Guide to corporate insolvency

Quick guide to corporate insolvency.

Over the past six months stories about retailers and businesses "going into liquidation," "calling in receivers", "going into administration", and "going under" have been all over the newspapers, but many readers may be wondering what these terms actually mean.
Since 2002 the government has been promoting a 'rescue culture' following the introduction of new insolvency laws which ease the rescuing and restructuring of struggling businesses to improve recovery rates. Previously, businesses were, more often than not, automatically closed down and their assets sold off to pay creditors.
The insolvency laws are intended to ensure directors of insolvent businesses are dealt with appropriately and that both debtors? and creditors? requirements are met.
A company is officially insolvent if its cash flow dries up and it cannot pay its debts when they are due, or if its balance sheet shows that its assets are less than its liabilities.
Once a company has been declared insolvent there are several options:
1.    Administration can help an insolvent company that has a saleable business. The initial stage of administration involves a period of statutory moratorium, during which creditors cannot take action against the firm and administrators can attempt to restructure the business or create a way to more efficiently sell the company?s assets.
Administrators have a legal obligation to try to promote and sell the firm or any parts that are worth saving, as a going concern.

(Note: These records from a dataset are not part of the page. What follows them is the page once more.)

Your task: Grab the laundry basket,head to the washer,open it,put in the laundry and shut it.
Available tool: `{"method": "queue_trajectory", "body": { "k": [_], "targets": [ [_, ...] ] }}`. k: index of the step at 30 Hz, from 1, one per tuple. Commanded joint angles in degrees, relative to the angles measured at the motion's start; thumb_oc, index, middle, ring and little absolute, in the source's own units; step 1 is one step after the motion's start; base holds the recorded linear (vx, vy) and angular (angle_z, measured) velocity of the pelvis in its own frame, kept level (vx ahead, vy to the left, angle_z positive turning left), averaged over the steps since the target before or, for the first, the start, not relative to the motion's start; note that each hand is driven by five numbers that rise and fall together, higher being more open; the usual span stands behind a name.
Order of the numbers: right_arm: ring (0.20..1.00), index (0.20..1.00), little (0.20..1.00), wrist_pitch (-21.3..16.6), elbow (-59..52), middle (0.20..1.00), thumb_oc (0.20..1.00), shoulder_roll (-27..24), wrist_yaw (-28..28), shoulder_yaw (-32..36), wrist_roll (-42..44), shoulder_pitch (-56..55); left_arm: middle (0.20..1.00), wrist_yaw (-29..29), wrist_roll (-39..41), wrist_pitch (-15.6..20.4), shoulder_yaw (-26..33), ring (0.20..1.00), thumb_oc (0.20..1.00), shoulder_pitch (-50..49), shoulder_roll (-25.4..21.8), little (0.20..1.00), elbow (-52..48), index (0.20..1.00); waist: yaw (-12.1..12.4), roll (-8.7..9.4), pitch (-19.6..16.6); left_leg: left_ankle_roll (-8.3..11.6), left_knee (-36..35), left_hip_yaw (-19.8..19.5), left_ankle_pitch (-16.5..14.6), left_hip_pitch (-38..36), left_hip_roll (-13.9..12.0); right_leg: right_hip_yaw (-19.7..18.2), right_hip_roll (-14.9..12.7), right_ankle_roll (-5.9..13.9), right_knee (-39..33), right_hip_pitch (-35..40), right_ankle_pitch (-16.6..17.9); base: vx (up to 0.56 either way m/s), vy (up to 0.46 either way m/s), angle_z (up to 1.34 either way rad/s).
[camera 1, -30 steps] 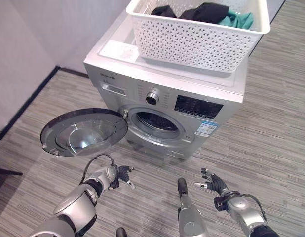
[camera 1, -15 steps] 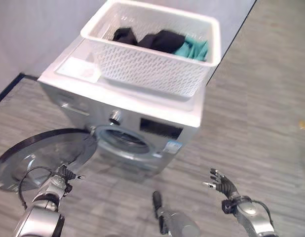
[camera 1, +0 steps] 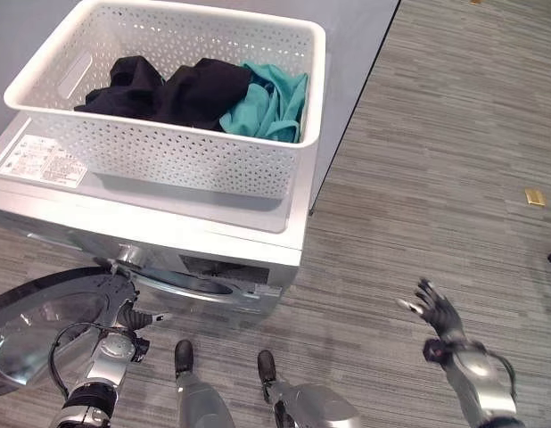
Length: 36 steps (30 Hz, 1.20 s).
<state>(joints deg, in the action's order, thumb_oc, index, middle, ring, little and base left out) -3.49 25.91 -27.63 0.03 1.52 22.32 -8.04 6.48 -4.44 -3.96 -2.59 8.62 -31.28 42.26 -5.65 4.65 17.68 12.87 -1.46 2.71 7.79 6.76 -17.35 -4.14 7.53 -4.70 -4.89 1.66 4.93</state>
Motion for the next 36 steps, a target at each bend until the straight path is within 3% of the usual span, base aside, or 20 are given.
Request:
{"method": "queue_trajectory", "body": {
  "k": [1, 2, 5, 10, 13, 16, 21, 25, 27, 32, 35, 36],
  "targets": [
    [1.0, 1.0, 1.0, 0.3, -0.6, 1.0, 1.0, -2.5, 0.8, 0.7, -2.9, -0.1, 1.0, 0.8, 0.7, 0.4, 1.8, 1.0, 1.0, -1.1, -0.8, 1.0, -3.6, 1.0, 0.8, -2.61, -4.3, -4.62, 6.2, 2.9, -7.8, -1.1, 1.0, 1.4, -13.9, 10.49, 0.8, -2.4, -6.8, 0.15, 0.281, -0.27],
    [1.0, 1.0, 1.0, 1.4, 3.4, 1.0, 1.0, -1.1, 0.1, 1.0, -3.4, 1.8, 1.0, 1.1, 0.4, 0.0, 4.6, 1.0, 1.0, -4.2, -1.7, 1.0, -6.8, 1.0, 1.4, -2.86, -5.1, -5.41, 6.6, 4.8, -9.7, -2.9, 2.1, 0.4, -15.4, 11.17, 0.9, -2.5, -6.2, 0.13, 0.241, -0.22],
    [1.0, 1.0, 1.0, 2.1, 7.8, 1.0, 1.0, 0.1, -1.1, 2.6, -3.6, 3.1, 1.0, 1.2, 0.7, 0.0, 7.3, 1.0, 1.0, -7.0, -2.7, 1.0, -8.7, 1.0, 2.2, -2.89, -5.7, -6.04, 6.7, 6.2, -11.0, -4.2, 3.0, 0.2, -16.7, 11.89, 1.0, -2.5, -6.1, 0.07, 0.154, -0.43],
    [1.0, 1.0, 1.0, 3.0, 13.2, 1.0, 1.0, -1.9, -5.6, 10.3, -5.7, 4.2, 1.0, 1.9, 1.7, -0.2, 12.0, 1.0, 1.0, -9.7, -4.3, 1.0, -9.2, 1.0, 2.0, -3.51, -7.7, -7.56, 6.8, 7.2, -13.5, -6.0, 5.2, 0.7, -19.2, 13.46, 1.9, -2.8, -5.8, 0.04, 0.109, -0.08],
    [1.0, 1.0, 1.0, 2.7, 10.4, 1.0, 1.0, -4.2, -9.9, 16.3, -7.3, 4.4, 1.0, 1.1, 3.8, -0.2, 15.2, 1.0, 1.0, -13.1, -4.2, 1.0, -12.7, 1.0, 2.1, -4.25, -8.6, -8.74, 7.7, 7.0, -15.4, -6.6, 6.8, 0.8, -20.8, 14.36, 2.5, -2.9, -5.6, 0.02, 0.119, -0.1],
    [1.0, 1.0, 1.0, 2.4, -2.3, 1.0, 1.0, -9.3, -20.3, 26.5, -18.8, 4.1, 1.0, -0.2, 4.2, 0.4, 18.4, 1.0, 1.0, -18.1, -3.0, 1.0, -20.0, 1.0, 2.2, -5.3, -9.4, -10.8, 7.7, 6.3, -17.7, -7.8, 9.3, 1.0, -22.9, 15.95, 3.4, -3.1, -4.9, 0.04, 0.171, -0.06],
    [1.0, 1.0, 1.0, 3.8, -17.0, 1.0, 1.0, -17.2, -26.4, 33.4, -31.8, 8.4, 1.0, -0.3, 2.0, -0.2, 19.1, 1.0, 1.0, -19.9, -3.8, 1.0, -24.1, 1.0, 3.0, -4.48, -11.0, -12.09, 5.9, 5.7, -17.6, -8.5, 11.6, 1.9, -25.1, 17.3, 5.1, -3.9, -4.0, 0.0, 0.098, 0.02],
    [1.0, 1.0, 1.0, 3.2, -22.4, 1.0, 1.0, -22.9, -25.4, 31.9, -34.2, 13.9, 1.0, -0.7, 1.1, -0.2, 18.4, 1.0, 1.0, -19.3, -5.0, 1.0, -25.0, 1.0, 4.1, -3.21, -11.7, -12.36, 5.7, 5.0, -17.8, -8.4, 12.4, 3.5, -26.2, 18.0, 6.2, -4.0, -3.8, -0.01, 0.045, 0.05],
    [1.0, 1.0, 1.0, 2.0, -24.5, 1.0, 1.0, -27.4, -21.2, 27.4, -33.9, 18.5, 1.0, -1.9, 0.3, 0.0, 17.2, 1.0, 1.0, -18.4, -6.2, 1.0, -28.3, 1.0, 5.6, -1.74, -12.0, -12.62, 6.3, 4.2, -18.3, -8.1, 12.9, 5.5, -27.2, 18.56, 7.3, -3.8, -3.4, -0.03, 0.04, 0.05],
    [1.0, 1.0, 1.0, 2.0, -20.1, 1.0, 1.0, -33.2, -14.5, 16.6, -34.0, 26.5, 1.0, -4.8, -0.8, 1.0, 12.6, 1.0, 1.0, -15.5, -7.3, 1.0, -32.5, 1.0, 8.3, 0.6, -12.6, -13.51, 8.1, 1.2, -19.4, -7.0, 14.9, 7.0, -29.2, 19.06, 9.4, -2.8, -2.5, 0.01, 0.075, 0.23],
    [1.0, 1.0, 1.0, 2.2, -17.1, 1.0, 1.0, -36.6, -13.1, 12.8, -34.0, 30.1, 1.0, -5.8, -1.0, 1.1, 9.9, 1.0, 1.0, -13.2, -7.4, 1.0, -33.6, 1.0, 8.5, 0.94, -12.1, -14.37, 9.3, -1.7, -19.5, -5.9, 16.5, 5.3, -28.6, 18.38, 14.6, -3.8, -2.5, -0.01, 0.081, 0.58],
    [1.0, 1.0, 1.0, 2.4, -13.6, 1.0, 1.0, -40.4, -12.1, 9.3, -32.4, 34.6, 1.0, -6.5, -0.2, 1.2, 7.0, 1.0, 1.0, -10.8, -7.7, 1.0, -34.1, 1.0, 9.2, 0.83, -10.7, -15.39, 10.1, -4.5, -19.2, -5.5, 17.5, 2.6, -25.8, 16.85, 21.9, -6.2, -2.9, -0.04, 0.103, 0.75]
  ]
}}
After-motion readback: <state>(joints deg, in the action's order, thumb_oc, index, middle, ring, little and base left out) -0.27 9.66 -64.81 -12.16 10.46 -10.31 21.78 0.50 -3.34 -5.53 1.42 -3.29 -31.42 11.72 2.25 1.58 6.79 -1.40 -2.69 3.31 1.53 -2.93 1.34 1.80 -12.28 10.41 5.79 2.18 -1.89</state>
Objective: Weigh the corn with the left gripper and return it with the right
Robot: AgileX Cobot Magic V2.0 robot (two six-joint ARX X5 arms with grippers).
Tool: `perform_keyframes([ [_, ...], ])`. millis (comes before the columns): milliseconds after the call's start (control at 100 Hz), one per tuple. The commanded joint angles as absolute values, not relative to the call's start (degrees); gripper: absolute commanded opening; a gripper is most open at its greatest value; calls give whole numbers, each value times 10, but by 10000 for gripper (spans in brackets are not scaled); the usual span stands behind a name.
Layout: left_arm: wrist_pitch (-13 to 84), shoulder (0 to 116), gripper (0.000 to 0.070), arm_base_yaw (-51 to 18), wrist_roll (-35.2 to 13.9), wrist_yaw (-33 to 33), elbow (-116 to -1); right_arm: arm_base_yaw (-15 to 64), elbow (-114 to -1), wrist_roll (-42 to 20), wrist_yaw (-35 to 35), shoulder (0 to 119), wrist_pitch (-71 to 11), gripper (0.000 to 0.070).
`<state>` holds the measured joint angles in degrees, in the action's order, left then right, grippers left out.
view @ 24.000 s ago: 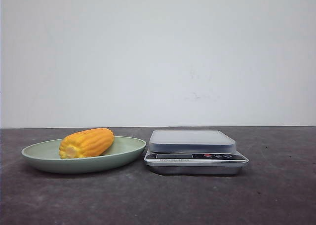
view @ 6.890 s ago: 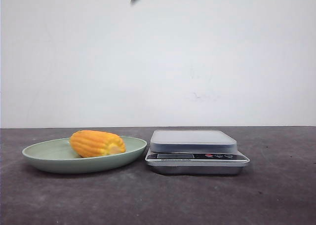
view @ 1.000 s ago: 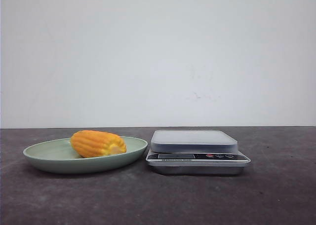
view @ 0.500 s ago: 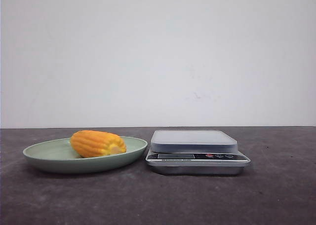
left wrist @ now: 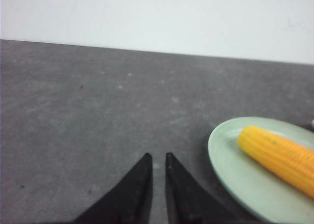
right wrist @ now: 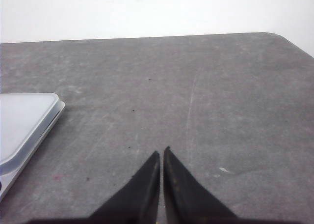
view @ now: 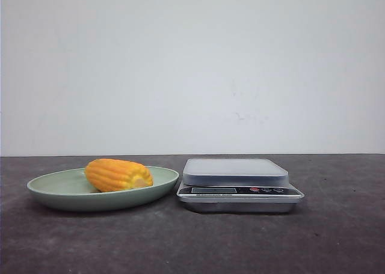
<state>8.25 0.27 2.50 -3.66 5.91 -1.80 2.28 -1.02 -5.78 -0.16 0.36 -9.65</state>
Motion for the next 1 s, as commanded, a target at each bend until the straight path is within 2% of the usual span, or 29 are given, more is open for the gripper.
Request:
perform_keyframes([
  [0,77,2,0,25,-16,54,-8,23,-8,-54,0,2,-90,5],
  [150,88,2,0,18,21,24,-8,23,-8,-54,0,2,-90,5],
  [360,107,1,0,-6,28,-66,-7,23,-8,-54,0,2,-90,5],
  [570,107,1,0,3,16,-56,-7,23,-8,-54,0,2,-90,5],
  [660,106,1,0,4,-10,-53,-8,23,-8,-55,0,2,-90,5],
  [990,106,2,0,4,-9,-53,-8,23,-8,-54,0,2,-90,5],
])
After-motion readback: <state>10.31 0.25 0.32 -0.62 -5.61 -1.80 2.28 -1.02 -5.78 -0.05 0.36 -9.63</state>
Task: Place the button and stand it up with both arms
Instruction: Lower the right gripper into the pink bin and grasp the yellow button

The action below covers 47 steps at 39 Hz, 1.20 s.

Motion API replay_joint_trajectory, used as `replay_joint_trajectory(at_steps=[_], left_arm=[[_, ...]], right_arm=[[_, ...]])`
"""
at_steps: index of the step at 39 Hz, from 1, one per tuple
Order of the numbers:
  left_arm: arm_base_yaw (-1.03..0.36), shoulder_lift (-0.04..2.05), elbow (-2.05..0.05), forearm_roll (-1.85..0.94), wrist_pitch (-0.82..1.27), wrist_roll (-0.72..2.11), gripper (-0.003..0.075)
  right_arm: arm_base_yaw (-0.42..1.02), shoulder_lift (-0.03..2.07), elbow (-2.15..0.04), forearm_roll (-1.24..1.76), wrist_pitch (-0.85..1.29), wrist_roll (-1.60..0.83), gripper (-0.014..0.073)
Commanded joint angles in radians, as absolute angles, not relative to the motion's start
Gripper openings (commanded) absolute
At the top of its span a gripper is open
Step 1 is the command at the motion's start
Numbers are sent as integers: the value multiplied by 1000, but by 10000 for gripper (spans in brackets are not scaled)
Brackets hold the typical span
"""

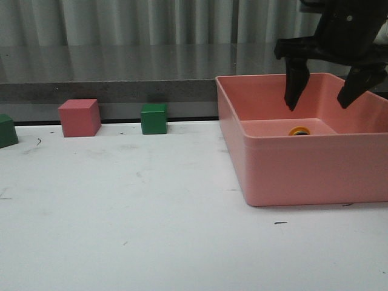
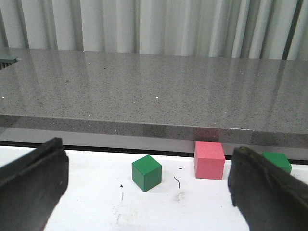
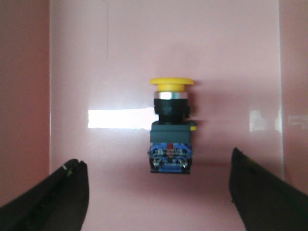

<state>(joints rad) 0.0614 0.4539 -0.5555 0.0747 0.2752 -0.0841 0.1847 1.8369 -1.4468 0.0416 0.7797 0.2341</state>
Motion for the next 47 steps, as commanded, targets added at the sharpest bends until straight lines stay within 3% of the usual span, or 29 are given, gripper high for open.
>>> replay_joint_trajectory(at_steps=[1,24,27,33,47], left_arm=[[56,465,-595,75,193,-91,637],[56,465,-595,75,193,-91,637],[56,465,-595,75,193,-91,637],[56,465,-595,75,193,-91,637],[56,465,-595,75,193,-91,637]], right_arm=[[184,1852,-1520,25,766,237,612],[180,2016,-1534,25,741,241,612],[180,2015,-1534,26,737,241,556],[180,2014,-1534,26,734,241,321],[180,1884,-1534,32,760,241,312]])
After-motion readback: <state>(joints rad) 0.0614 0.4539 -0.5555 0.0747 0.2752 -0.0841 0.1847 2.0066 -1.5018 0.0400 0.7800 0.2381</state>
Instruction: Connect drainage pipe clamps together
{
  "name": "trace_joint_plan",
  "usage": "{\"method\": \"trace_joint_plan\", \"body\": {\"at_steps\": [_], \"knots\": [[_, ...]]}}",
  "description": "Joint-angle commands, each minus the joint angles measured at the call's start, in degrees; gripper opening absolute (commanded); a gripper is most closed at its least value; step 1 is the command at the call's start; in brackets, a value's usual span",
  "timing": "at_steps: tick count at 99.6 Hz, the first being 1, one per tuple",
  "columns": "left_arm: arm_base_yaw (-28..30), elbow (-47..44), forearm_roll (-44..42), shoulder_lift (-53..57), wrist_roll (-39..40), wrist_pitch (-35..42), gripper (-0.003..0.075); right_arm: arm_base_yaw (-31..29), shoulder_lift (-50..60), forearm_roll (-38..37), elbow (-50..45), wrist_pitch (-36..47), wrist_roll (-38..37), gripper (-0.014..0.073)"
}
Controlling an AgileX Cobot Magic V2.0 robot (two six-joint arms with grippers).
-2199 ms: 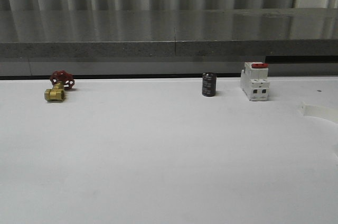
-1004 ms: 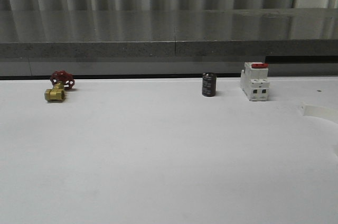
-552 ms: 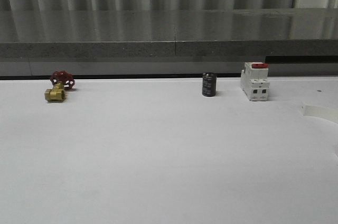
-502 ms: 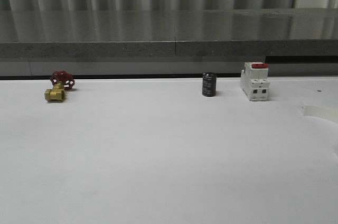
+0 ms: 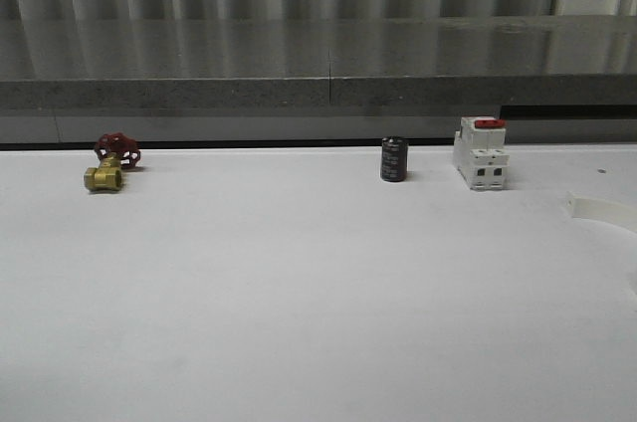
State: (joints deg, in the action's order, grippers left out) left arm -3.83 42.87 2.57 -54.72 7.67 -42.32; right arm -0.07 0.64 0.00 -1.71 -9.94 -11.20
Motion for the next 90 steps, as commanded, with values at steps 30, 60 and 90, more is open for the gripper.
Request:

Failing this, the administrator must establish the best realisation of the firm's assets to ensure they are worth more to creditors than if the company was in liquidation.
If this is not possible, the administrator should make sure any assets that can be recovered go towards paying the most secured, preferential creditors.
2.    The next option, which applies to companies that have no chance of being sold as a going concern, is liquidation or 'winding up.' Shareholders usually appoint a liquidator, in the case of a creditor's voluntary liquidation, to take care of the firm's assets and distribute them to the creditors. However, creditors may sometimes go through the courts to force the company to 'wind up.'
3.    Not strictly an insolvency procedure, but still worth mentioning is administrative receivership. Although they are becoming less common, administrative receivers are useful to insolvent firms that hold floating charges dated before 15 September 2003.  The administrative receiver, acting for the holder of  the charges, looks to realise assets and pay off the debts. He doesn't attempt to rescue or restructuring the insolvent company.
4.    Finally, a company voluntary arrangement (CVA), or scheme of arrangement can be used  used alongside other insolvency procedures, such as administration.  CVAs involve arrangements being made between administrators and creditors, based on proposals made by the creditors.  However, schemes of arrangement are often more complex and therefore, they must go through the courts.
There are no restrictions on directors of insolvent firms being taken on as directors of new firms unless they have become bankrupt or have been subject to disqualification orders. However, it is important that the name of the firm that has gone into liquidation is not used in a new company, and directors must not be involved with firms with the same name for five years  after the company in question has gone into liquidation.

Finally, it is important that people involved with an insolvent business seek advice as soon as possible to minimise damage to the business and to limit the personal impact on the directors.